The future looks fabulous for new foresters if they can do one thing, Pyramid Mountain Lumber's Gordy Sanders told a roomful of forestry students Monday afternoon.
“I want somebody who can walk on water,” Sanders said during a Montana Forest Products Week symposium. Speaking Chinese, top-notch writing skills and marketing savvy also compete with basic silviculture training.
“It’s a little more complicated than 35 years ago when I stepped out of the pickup truck,” University of Montana Dean of Forestry and Conservation Jim Birchfield said at the gathering.
Gary Ellingson of Northwest Management Inc. noted he didn’t own a phone and nobody owned a computer when he got into the business. Now he can query landownership databases with satellite photos denoting wetlands and cultural sites without ever leaving the office.
But the work actually has moved much farther away from the desk. With most federal timber off the market, mills compete for scarce state and private log sales. That’s increased upfront expenses without adding any benefit to the contractor.

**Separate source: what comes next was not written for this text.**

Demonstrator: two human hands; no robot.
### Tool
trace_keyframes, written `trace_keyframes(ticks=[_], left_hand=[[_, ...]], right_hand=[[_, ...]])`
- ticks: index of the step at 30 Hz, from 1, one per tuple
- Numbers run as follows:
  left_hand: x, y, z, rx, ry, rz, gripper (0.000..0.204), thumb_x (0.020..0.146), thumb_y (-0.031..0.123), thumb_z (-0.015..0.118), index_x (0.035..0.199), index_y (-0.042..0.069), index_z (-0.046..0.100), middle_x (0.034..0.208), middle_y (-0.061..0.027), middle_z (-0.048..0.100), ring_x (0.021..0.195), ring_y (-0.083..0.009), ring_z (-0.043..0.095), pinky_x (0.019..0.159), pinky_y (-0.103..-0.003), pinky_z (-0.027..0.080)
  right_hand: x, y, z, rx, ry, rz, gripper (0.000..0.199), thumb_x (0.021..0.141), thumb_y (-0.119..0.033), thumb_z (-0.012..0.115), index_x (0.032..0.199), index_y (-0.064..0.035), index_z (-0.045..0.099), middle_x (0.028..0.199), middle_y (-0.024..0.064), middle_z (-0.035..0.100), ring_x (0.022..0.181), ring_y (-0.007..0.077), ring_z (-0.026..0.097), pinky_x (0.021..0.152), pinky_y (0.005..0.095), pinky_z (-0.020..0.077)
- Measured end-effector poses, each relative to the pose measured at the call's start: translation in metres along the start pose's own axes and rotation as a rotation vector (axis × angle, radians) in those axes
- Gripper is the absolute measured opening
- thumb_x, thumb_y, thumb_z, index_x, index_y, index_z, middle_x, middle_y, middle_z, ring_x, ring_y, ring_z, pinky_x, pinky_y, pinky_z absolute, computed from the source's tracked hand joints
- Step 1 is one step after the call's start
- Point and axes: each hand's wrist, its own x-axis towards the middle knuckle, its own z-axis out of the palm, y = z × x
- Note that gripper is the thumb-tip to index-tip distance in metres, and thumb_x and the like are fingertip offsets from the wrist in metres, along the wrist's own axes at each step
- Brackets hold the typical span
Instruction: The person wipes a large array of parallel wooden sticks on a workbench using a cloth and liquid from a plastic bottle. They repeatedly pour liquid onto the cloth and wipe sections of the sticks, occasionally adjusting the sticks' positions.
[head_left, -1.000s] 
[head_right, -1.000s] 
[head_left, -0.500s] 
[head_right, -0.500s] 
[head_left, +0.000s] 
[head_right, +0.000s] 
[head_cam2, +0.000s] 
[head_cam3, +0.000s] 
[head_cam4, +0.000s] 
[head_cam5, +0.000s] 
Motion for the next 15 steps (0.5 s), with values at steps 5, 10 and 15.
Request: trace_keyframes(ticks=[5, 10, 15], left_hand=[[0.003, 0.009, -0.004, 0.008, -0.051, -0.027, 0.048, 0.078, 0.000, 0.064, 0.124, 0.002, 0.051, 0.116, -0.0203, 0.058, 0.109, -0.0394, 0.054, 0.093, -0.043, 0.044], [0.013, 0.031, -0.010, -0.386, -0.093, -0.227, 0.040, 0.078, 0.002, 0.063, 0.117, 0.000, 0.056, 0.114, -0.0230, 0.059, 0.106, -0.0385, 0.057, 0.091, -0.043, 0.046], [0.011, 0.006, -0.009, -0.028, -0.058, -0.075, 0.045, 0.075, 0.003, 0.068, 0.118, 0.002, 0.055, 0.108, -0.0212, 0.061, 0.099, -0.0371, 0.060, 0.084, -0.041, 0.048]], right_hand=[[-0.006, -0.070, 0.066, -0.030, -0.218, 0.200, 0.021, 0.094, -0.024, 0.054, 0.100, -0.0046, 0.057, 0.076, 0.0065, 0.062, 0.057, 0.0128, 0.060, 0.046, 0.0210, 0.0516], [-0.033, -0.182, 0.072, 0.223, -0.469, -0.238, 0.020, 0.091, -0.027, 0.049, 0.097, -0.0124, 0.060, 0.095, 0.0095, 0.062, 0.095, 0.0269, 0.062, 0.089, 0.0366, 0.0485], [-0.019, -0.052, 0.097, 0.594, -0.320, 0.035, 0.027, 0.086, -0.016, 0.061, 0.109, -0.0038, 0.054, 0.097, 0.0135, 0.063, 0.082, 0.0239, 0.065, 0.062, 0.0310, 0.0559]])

“The haul has gone from 50 to 200 miles a day,” Ellingson said. “If you own a ponderosa pine forest in Lewistown, and it's 250 miles to Plum Creek to sell, that’s an issue. You have no place to go with it.”
Recent UM forestry graduate Jake Watts added that breakdowns are much more a factor in the timber business today than in the past. When deployed on such distant worksites, a broken piece of heavy equipment hurts productivity much more than when the work was closer to home (and repair shops).
Forest Business Network marketing expert Craig Rawlings pointed to several big changes foresters should brace for.
The demise of the Pacific Northwest’s pulp-and-paper milling business fundamentally changed the economics of timber, because now there’s little payback for the small trees that make up most fuel-reduction and forest health projects. Fires and bug epidemics are hurting timber supplies at amazing rates, while global timber markets are demanding new products.
“If any of these things happened alone, we could adapt,” Rawlings said. “But they’re all happening simultaneously. And the trees keep growing. There’s tons of opportunity. You might consider learning a second language.”
Sanders recommended strong people skills when working in the woods.
“In private sales, we deal with doctors, lawyers, movie stars, cowboys, deeply conservative people and real liberals,” Sanders said. “You have to listen carefully and be interested in everything. Communication is key. Science types tend to use words that nobody else understands. Agency people put everything in acronyms. You have to connect with people.”
Sanders added the biggest challenge he sees coming is climate change. Regardless of what causes it or who’s responsible, forest owners will need creative people to deal with the changing conditions on their land.
And there’s a need for new blood as the current crew of woods-workers wear out. Ellingson said the average age of forest contractors is late 50s to early 60s. But the new hires must contend with an industry that’s become dependent on having million-dollar pieces of equipment shared by a team of two workers. That poses challenges for anyone trying to get bank financing in an industry with uncertain supply chains.
Montana State Forester Bob Harrington said new foresters face a public that wants many different things at the same time. People don’t tend to think of trees the same way they think of other farm crops, even though the management principles are similar. They dislike change in the forest, but want wood products. They want threatening fires put out, but support fire as an ecological management tool.
But the basic skills and knowledge of woodscraft remain valuable, Harrington reminded the audience of 100 mostly UM students.
“We need people who are good in the woods,” he said. “Someone we can send out to find section corners, survey roads and get back to the truck safely.”